_WORK TO BE COMPLETED_:
From the data below, repeat exactly the lines from the line with "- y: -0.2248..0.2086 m" to the line with "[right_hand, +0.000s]", both included.
____ DATA
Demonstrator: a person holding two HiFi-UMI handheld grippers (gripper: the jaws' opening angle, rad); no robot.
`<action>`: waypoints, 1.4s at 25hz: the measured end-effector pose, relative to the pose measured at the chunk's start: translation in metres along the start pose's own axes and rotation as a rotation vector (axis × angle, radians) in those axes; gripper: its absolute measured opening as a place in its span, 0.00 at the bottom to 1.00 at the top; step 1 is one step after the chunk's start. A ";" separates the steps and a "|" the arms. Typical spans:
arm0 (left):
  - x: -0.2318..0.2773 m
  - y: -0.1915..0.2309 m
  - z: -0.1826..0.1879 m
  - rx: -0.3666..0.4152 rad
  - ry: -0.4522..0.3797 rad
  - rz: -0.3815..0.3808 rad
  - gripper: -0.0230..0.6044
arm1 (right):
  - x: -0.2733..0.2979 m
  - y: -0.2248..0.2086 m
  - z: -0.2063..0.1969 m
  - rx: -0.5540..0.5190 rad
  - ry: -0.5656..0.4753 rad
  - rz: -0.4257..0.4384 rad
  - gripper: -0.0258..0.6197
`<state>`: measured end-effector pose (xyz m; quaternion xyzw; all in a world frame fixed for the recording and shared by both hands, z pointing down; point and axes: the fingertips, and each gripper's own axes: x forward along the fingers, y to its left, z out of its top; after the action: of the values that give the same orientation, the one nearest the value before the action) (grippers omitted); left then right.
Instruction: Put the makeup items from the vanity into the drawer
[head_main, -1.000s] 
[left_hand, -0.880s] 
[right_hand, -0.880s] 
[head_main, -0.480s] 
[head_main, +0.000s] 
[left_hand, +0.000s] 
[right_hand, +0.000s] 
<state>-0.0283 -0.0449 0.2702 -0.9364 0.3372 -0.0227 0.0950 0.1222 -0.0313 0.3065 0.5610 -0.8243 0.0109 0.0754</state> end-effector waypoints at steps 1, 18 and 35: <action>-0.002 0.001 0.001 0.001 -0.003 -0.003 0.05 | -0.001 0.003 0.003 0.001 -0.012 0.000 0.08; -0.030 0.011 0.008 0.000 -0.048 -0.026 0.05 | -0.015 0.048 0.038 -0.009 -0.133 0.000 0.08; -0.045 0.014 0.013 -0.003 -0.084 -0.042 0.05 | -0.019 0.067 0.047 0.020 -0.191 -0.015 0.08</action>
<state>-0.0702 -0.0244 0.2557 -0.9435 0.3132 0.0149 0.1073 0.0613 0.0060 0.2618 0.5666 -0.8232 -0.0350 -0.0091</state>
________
_TASK SOLUTION_:
  - y: -0.2248..0.2086 m
  - z: -0.2063..0.1969 m
  - rx: -0.5540..0.5190 rad
  - ry: -0.5656..0.4753 rad
  - rz: -0.4257..0.4384 rad
  - gripper: -0.0258..0.6197
`<state>`: measured end-effector pose (xyz m; quaternion xyzw; all in a world frame fixed for the recording and shared by both hands, z pointing down; point and axes: the fingertips, and each gripper's own axes: x forward along the fingers, y to its left, z out of its top; after the action: of the values that give the same orientation, the one nearest the value before the action) (grippers omitted); left then right.
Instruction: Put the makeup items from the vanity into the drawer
[head_main, -1.000s] 
[left_hand, -0.880s] 
[right_hand, -0.880s] 
[head_main, -0.480s] 
[head_main, +0.000s] 
[left_hand, +0.000s] 
[right_hand, +0.000s] 

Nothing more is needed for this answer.